Real-Life Birth Stories

I Did It My Way (Mostly) (cont.)

The nurse got my husband, Stevan, to come over and they told me to try a few pushes. I started to push and after two pushes she said "STOP pushing!" She grabbed my call button and told them she needed another nurse NOW and to break the bed down. I was like, "I feel pressure and I need to push!" She insisted that Dr. Jones would be there in a minute. After what seemed like 10-15 minutes, he finally walked in and sat down. The nurse said, "Dr. Jones, you need to get up and come over here and catch!"

I got determined at this point, and was ready to go. I started to push, and I'm pushing with everything in me. Then he tells me to stop! WHAT?!?! Stop why? Apparently, the baby was crowning. Then I was allowed to push again, and out popped Colin. After everything was calm, Stevan called up to the floor where his mom works and called her to come down and meet her first grandson. Colin was born 12/8/07 at 3:44 a.m. He weighed 7 pounds, 15 ounces and was 20 1/4 inches long. I didn't tear nor did I have an episiotomy or a c-section.

I learned so much from this experience. It brought my husband and me to whole new level. I saw a side of him that I didn't know existed. He was wonderful.
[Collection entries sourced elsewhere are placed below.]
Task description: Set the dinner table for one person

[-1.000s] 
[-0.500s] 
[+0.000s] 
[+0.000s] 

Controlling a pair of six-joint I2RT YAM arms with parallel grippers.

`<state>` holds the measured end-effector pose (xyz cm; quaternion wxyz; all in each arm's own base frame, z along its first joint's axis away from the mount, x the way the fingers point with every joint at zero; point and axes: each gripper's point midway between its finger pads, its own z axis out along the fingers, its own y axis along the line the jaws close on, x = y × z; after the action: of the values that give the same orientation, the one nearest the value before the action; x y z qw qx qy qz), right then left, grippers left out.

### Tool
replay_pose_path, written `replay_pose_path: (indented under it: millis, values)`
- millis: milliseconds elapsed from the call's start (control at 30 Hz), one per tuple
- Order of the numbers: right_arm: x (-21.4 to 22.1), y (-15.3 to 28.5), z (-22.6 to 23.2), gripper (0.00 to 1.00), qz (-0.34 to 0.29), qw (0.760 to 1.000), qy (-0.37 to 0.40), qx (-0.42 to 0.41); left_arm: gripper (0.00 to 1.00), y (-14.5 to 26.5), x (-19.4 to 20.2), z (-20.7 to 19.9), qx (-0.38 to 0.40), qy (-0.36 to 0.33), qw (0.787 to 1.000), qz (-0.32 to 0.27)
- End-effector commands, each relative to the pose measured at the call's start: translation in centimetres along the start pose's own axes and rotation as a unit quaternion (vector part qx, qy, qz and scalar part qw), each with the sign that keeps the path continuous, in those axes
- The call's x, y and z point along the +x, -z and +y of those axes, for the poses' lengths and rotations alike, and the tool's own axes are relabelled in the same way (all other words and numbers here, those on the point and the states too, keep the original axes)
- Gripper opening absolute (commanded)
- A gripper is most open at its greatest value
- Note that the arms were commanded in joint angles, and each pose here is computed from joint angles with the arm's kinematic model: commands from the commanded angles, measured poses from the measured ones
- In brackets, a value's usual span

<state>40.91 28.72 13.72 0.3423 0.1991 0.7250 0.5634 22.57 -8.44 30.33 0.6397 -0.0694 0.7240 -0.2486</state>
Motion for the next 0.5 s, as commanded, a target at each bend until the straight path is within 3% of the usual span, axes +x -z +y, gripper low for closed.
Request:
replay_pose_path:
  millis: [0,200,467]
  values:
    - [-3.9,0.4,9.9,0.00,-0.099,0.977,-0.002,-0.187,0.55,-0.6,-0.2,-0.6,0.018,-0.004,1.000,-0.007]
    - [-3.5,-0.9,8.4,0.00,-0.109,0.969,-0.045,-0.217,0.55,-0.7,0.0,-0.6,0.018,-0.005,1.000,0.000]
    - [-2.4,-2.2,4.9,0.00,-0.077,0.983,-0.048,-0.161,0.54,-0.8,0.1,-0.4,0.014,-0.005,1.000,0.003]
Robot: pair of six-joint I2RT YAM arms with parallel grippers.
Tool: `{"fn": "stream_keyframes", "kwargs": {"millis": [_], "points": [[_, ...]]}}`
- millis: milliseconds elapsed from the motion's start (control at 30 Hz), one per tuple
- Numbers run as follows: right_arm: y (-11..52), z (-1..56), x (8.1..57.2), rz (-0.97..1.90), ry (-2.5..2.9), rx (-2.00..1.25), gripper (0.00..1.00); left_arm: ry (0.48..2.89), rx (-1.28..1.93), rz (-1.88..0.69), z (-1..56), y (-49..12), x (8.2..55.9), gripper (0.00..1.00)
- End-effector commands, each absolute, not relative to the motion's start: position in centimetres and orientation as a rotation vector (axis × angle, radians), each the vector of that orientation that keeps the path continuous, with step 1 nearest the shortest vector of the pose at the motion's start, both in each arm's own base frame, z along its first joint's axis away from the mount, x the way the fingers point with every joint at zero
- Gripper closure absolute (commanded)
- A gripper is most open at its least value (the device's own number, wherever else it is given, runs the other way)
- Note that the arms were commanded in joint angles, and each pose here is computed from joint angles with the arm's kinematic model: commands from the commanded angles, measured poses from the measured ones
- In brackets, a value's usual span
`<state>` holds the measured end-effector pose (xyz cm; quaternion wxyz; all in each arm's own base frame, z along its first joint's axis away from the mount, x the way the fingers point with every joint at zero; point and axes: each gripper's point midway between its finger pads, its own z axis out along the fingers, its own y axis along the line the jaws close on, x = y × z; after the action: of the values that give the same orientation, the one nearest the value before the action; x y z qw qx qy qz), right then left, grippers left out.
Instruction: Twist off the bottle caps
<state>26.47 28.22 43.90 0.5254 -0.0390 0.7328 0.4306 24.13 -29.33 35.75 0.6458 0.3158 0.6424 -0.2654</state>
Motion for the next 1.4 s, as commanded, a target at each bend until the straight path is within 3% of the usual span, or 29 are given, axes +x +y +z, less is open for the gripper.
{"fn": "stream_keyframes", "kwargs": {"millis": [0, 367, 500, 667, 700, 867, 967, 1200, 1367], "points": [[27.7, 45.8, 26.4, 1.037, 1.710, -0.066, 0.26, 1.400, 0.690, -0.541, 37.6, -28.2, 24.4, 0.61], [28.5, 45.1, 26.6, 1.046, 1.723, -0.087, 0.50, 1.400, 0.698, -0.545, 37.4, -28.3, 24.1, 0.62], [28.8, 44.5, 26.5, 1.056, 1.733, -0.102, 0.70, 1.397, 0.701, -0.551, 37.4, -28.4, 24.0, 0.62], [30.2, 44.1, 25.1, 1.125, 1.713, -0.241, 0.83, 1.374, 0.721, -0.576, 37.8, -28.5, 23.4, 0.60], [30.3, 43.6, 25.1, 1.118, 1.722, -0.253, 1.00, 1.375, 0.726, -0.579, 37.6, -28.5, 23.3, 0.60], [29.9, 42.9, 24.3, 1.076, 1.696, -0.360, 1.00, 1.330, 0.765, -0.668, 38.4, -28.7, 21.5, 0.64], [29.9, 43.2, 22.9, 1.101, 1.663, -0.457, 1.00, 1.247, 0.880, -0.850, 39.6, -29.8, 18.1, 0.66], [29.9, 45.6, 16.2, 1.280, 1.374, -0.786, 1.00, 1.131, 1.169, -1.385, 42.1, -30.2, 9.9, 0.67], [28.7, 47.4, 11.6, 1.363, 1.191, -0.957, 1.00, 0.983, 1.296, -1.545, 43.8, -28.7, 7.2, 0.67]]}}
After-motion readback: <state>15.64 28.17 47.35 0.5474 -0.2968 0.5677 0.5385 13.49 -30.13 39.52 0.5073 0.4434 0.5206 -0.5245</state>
He fed me ice chips, and made me as comfy as possible. I would do it all over again in a heartbeat. This experience has made be a better, stronger person.

The Longest 4 ? Hours of My Life

newborn mom baby birth induced delivery

Jeanna B., Dufur, Oregon

It was early July and I was still pregnant. Very, very pregnant. My June 25th due date had come and gone. I had lost sight of my feet about three months ago. After two weeks of practically begging my doctor, he agreed to induce me.

My baby was measuring big and my doctor was concerned that with my petite frame, I would have a hard time delivering naturally. We discussed my options, and he felt it would be best if I went into labor and attempted to deliver my baby naturally. I was fine with that. I had always thought of a cesarean as a possibility, and I doubted my own ability to deliver naturally. I really had no idea what to expect when it came time to have this baby.

I was admitted to the hospital at 8:30 p.m. on Wednesday, July 5th. After six (yes SIX) separate attempts to insert my IV, they finally succeeded and hooked me up to a bag of fluids. After that I was hooked up to a fetal monitor and I was given my first dose of medication to begin the induction. The nurse inserted a small pill, placing it on my cervix. This was supposed to soften my cervix and induce contractions throughout the night.

I woke up around 6:00 a.m. and according to the monitor, I was having consistent contractions every four to five minutes. Lucky for me, I didn't feel a thing. My doctor came in and checked me around 7:00 a.m. and said everything looked great, although he was concerned that my contractions were not progressing and I was not softening or dilating. He explained to me that my body was just taking its time with the medication and hopefully things would pick up soon.

Two and a half hours later my doctor came back in. By now it was around 9:30 a.m. and I was sitting there laughing and joking around with my mom and the nurses. I was still only dilated to 1 centimeter and I was not progressing at all. My doctor decided to go ahead and break my water to see if that would help move things along. He inserted a long white hook and popped the amniotic sac. It felt like Old Faithful was nestled between my legs. Once the looooong gush of fluid slowed down, my doctor patted my leg and said, "If you're still smiling in an hour I am going to start you on some Pitocin."

Needless to say, I wasn't smiling 10 minutes later. I started having hard contractions right after my water broke. He checked me and I was dilated to 3 centimeters, which wasn't far enough along to receive an epidural yet. Soon after, my contractions moved right into my lower back. Back labor. I had heard so much about it and I had hoped I wouldn't experience it, but lucky me, I had it and I had it BAD.